START MATERIAL SUPPLIED
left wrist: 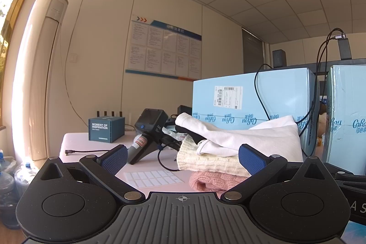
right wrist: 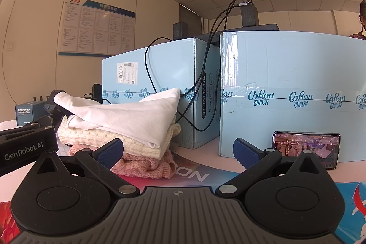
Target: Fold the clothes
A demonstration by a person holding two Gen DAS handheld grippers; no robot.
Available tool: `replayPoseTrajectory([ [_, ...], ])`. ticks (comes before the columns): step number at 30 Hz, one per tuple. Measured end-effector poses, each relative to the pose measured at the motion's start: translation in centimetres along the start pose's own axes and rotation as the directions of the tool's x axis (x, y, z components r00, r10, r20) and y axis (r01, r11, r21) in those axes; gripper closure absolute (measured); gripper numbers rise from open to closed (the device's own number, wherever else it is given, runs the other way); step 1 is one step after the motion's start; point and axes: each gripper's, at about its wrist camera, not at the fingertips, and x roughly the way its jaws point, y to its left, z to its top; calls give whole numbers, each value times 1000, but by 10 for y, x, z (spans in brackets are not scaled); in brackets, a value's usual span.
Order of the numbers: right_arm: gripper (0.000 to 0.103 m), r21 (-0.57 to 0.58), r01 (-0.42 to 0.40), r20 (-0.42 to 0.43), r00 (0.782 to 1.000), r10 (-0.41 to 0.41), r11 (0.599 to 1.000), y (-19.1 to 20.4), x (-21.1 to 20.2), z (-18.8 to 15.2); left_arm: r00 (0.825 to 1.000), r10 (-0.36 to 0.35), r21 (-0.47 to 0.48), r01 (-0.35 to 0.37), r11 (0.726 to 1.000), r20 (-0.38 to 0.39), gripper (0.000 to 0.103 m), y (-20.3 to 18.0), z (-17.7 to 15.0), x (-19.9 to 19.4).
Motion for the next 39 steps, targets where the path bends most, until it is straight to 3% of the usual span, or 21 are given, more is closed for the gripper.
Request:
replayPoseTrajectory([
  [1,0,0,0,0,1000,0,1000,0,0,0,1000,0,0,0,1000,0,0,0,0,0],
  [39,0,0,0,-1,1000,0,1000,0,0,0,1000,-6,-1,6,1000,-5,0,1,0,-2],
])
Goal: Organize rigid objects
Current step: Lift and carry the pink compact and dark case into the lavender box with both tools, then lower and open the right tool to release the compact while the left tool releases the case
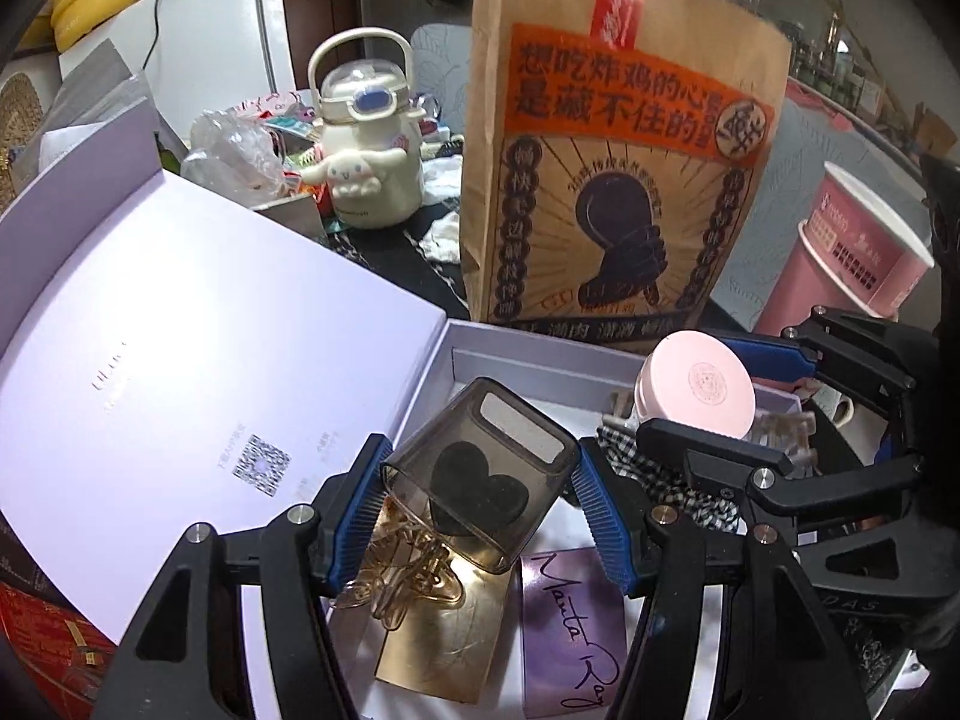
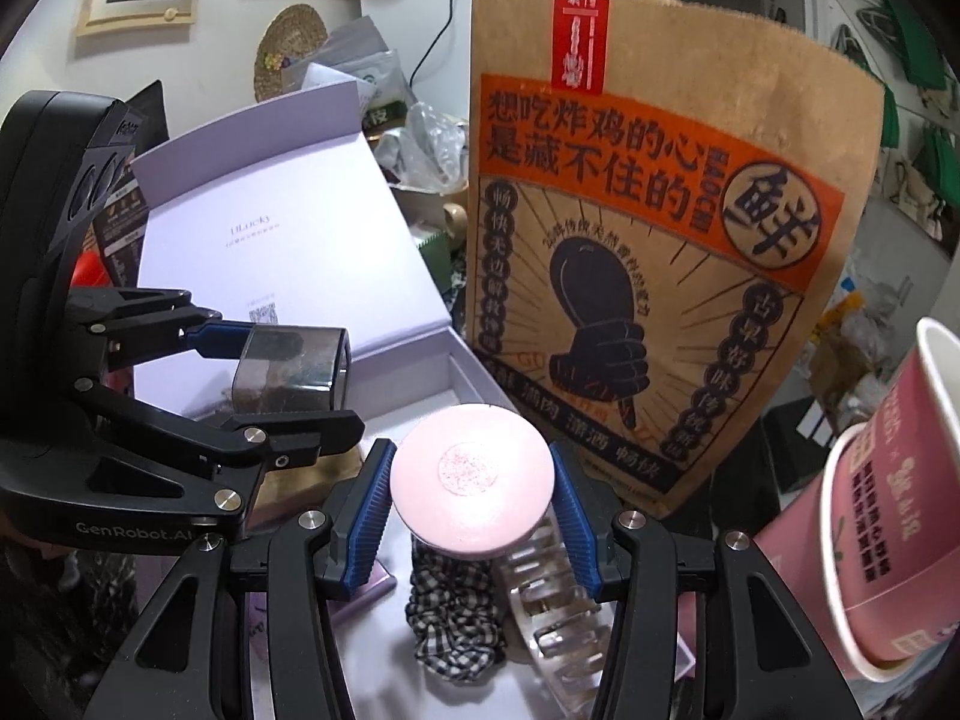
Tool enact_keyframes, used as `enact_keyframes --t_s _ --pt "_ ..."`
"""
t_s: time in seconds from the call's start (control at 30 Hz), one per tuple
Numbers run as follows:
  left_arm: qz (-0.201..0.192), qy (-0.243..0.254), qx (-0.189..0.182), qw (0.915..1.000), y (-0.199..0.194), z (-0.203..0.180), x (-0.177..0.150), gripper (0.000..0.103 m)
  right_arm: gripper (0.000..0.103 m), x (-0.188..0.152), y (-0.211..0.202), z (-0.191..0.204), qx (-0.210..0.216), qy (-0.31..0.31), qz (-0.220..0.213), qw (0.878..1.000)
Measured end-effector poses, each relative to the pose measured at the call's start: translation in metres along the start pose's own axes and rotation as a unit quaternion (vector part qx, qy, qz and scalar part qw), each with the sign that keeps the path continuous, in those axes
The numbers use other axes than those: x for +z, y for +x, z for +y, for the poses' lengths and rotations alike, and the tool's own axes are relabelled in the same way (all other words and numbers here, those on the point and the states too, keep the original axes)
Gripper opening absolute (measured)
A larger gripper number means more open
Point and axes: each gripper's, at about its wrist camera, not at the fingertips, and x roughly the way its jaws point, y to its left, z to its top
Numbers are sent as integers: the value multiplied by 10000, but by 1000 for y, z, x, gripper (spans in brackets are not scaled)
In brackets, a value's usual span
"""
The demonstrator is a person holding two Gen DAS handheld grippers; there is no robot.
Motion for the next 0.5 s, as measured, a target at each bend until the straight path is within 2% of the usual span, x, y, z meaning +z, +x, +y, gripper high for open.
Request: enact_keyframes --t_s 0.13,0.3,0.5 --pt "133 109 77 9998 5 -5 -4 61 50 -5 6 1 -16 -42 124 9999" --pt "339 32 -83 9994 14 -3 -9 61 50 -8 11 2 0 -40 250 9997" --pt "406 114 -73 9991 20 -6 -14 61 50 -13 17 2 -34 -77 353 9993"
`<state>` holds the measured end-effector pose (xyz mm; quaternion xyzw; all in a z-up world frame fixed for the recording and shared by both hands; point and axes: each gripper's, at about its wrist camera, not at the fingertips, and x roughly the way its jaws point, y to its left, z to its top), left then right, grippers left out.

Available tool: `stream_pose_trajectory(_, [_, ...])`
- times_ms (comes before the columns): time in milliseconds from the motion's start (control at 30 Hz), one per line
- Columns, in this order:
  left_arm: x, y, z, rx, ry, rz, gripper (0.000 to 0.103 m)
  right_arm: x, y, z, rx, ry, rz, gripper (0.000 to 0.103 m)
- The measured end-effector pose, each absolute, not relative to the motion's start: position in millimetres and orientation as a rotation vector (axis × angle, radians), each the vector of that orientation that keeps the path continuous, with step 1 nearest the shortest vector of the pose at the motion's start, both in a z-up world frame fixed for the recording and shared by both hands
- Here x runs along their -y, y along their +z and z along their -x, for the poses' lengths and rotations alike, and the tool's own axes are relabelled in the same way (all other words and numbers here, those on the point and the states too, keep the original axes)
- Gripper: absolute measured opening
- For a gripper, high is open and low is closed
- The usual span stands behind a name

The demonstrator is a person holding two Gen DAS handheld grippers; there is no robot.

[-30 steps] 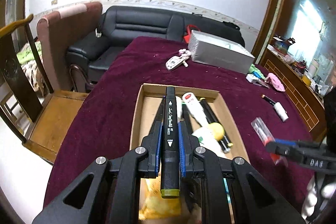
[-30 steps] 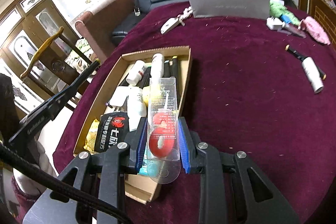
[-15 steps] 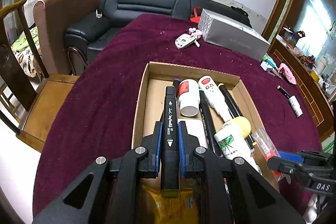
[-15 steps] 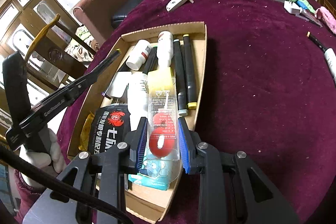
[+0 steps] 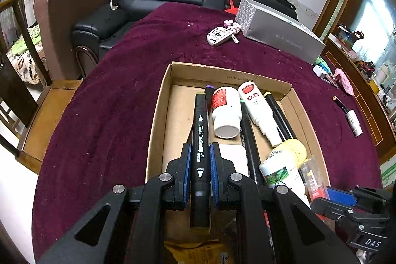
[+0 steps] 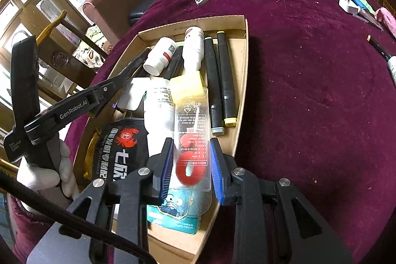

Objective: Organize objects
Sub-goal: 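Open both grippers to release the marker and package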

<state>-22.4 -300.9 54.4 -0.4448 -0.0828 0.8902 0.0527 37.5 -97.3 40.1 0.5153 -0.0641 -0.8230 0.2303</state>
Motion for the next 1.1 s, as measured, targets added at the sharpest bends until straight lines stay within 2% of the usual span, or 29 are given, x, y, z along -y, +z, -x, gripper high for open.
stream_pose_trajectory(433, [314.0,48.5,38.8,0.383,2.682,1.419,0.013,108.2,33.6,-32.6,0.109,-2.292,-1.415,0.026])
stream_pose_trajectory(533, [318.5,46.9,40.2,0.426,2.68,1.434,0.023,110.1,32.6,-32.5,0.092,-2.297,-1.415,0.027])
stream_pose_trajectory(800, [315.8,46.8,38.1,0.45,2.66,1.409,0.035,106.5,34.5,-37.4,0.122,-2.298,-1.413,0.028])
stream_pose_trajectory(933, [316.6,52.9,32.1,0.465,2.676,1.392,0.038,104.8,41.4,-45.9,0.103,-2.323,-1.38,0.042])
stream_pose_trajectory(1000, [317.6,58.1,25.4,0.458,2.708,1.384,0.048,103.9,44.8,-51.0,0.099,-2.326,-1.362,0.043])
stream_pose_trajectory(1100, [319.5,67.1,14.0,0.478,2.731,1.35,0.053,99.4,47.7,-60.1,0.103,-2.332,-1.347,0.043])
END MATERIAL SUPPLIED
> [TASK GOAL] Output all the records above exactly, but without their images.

> [RESPONSE BELOW]
left wrist: 
right wrist: 
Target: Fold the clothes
A demonstration by a person holding two Gen DAS handheld grippers; no robot.
Available tool: `replayPoseTrajectory([ [_, ...], ])`. ticks (comes before the columns): step number at 30 Hz, one per tuple. Measured end-effector poses, each relative to the pose measured at the motion's start: translation in centimetres along the start pose's own axes and rotation as the directions of the tool's x axis (x, y, z components r00, r10, r20) and y axis (r01, r11, r21) in those axes; gripper closure absolute (measured); gripper numbers rise from open to closed (the device's own number, wherever else it is given, runs the other way); step 1 is one step after the motion's start; point and axes: each gripper's, at about its wrist camera, not at the fingertips, and x roughly the way its jaws point, y to its left, z to its top; calls give whole numbers, each value times 1000, but by 10 for y, x, z (spans in brackets are not scaled); in brackets, a value's usual span.
Order of the numbers: right_arm: gripper (0.000 to 0.103 m), r21 (-0.57 to 0.58), r01 (-0.42 to 0.40), r20 (-0.42 to 0.43), r00 (0.782 to 1.000), r10 (-0.41 to 0.41), r11 (0.599 to 1.000), y (-19.1 to 20.4), x (-21.1 to 20.2), z (-18.8 to 15.2); left_arm: r00 (0.825 to 1.000), r10 (-0.36 to 0.35), r21 (-0.47 to 0.48), r01 (-0.35 to 0.37), r11 (0.726 to 1.000), r20 (-0.38 to 0.39), gripper (0.000 to 0.103 m), y (-20.3 to 18.0), z (-17.7 to 15.0), x (-19.9 to 19.4).
Motion for the next 39 steps, targets where the path bends most, until it is straight to 3% of the usual span, or 21 are given, more is closed for the gripper.
Request:
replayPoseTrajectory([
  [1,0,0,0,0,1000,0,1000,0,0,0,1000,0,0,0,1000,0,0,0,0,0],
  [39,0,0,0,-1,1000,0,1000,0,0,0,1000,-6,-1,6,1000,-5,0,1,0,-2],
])
Goal: Organize rigid objects
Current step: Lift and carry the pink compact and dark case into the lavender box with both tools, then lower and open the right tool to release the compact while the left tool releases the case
Tool enact_keyframes, used as `enact_keyframes --t_s _ --pt "_ ..."`
"""
t_s: time in seconds from the call's start (control at 30 Hz), one per tuple
Numbers run as follows:
  left_arm: qz (-0.201..0.192), qy (-0.243..0.254), qx (-0.189..0.182), qw (0.915..1.000), y (-0.199..0.194), z (-0.203..0.180), x (-0.177..0.150), gripper (0.000..0.103 m)
  right_arm: gripper (0.000..0.103 m), x (-0.188..0.152), y (-0.211..0.202), z (-0.191..0.204), qx (-0.210..0.216), qy (-0.31..0.31), qz (-0.220..0.213), qw (0.878..1.000)
Measured end-effector poses, each relative to the pose measured at the call's start: translation in metres along the start pose's own axes and rotation as a unit quaternion (vector part qx, qy, qz and scalar part qw), each with the sign that keeps the path continuous, in those axes
The numbers use other axes than those: x for +z, y for +x, z for +y, for the poses' lengths and rotations alike, and the tool's own axes are relabelled in the same way (all other words and numbers here, those on the point and the states too, keep the original axes)
Gripper opening absolute (measured)
A larger gripper number means more open
Point and axes: each gripper's, at about its wrist camera, not at the fingertips, and x roughly the way its jaws point, y to its left, z to its top
Numbers are sent as integers: the value multiplied by 10000, but by 1000 for y, z, x, gripper (spans in brackets are not scaled)
In brackets, a value's usual span
"""
The demonstrator is a person holding two Gen DAS handheld grippers; there is no robot.
Motion for the next 0.5 s, as measured, a target at each bend until the straight path is within 2% of the usual span, x, y, z meaning +z, +x, +y, gripper high for open.
Request: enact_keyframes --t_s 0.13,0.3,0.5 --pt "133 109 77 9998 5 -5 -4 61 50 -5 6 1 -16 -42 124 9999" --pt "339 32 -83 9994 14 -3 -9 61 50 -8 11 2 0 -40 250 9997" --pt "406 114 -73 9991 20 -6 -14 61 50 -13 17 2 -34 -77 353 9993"
`<state>` holds the measured end-effector pose (xyz mm; quaternion xyzw; all in a z-up world frame fixed for the recording and shared by both hands; point and axes: each gripper's, at about its wrist camera, not at the fingertips, and x roughly the way its jaws point, y to its left, z to its top), left then right, grippers left out.

Available tool: `stream_pose_trajectory(_, [_, ...])`
- times_ms (comes before the columns): time in milliseconds from the motion's start (control at 30 Hz), one per line
- Columns, in this order:
  left_arm: x, y, z, rx, ry, rz, gripper (0.000 to 0.103 m)
  right_arm: x, y, z, rx, ry, rz, gripper (0.000 to 0.103 m)
- The measured end-effector pose, each absolute, not relative to the motion's start: position in millimetres and orientation as a rotation vector (axis × angle, radians), each the vector of that orientation that keeps the path continuous, with step 1 nearest the shortest vector of the pose at the motion's start, both in a z-up world frame fixed for the recording and shared by both hands
- Here x runs along their -y, y along their +z and z along their -x, for the poses' lengths and rotations alike, and the tool's own axes are relabelled in the same way (all other words and numbers here, those on the point and the states too, keep the original axes)
- Gripper: absolute measured opening
- For a gripper, high is open and low is closed
- The usual span stands behind a name

The demonstrator is a person holding two Gen DAS handheld grippers; there is no robot.

[-30 steps] 
[-30 steps] 
[-15 steps] 
[-15 steps] 
[+0 steps] 
[+0 steps] 

Objective: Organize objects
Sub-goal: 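Open both grippers to release the marker and package
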
<state>-22.4 -300.9 54.4 -0.4448 -0.0828 0.8902 0.0527 37.5 -97.3 40.1 0.5153 -0.0641 -0.8230 0.2303</state>
Motion for the next 1.1 s, as measured, targets added at the sharpest bends until straight lines stay within 2% of the usual span, or 29 are given, x, y, z along -y, +z, -x, gripper high for open.
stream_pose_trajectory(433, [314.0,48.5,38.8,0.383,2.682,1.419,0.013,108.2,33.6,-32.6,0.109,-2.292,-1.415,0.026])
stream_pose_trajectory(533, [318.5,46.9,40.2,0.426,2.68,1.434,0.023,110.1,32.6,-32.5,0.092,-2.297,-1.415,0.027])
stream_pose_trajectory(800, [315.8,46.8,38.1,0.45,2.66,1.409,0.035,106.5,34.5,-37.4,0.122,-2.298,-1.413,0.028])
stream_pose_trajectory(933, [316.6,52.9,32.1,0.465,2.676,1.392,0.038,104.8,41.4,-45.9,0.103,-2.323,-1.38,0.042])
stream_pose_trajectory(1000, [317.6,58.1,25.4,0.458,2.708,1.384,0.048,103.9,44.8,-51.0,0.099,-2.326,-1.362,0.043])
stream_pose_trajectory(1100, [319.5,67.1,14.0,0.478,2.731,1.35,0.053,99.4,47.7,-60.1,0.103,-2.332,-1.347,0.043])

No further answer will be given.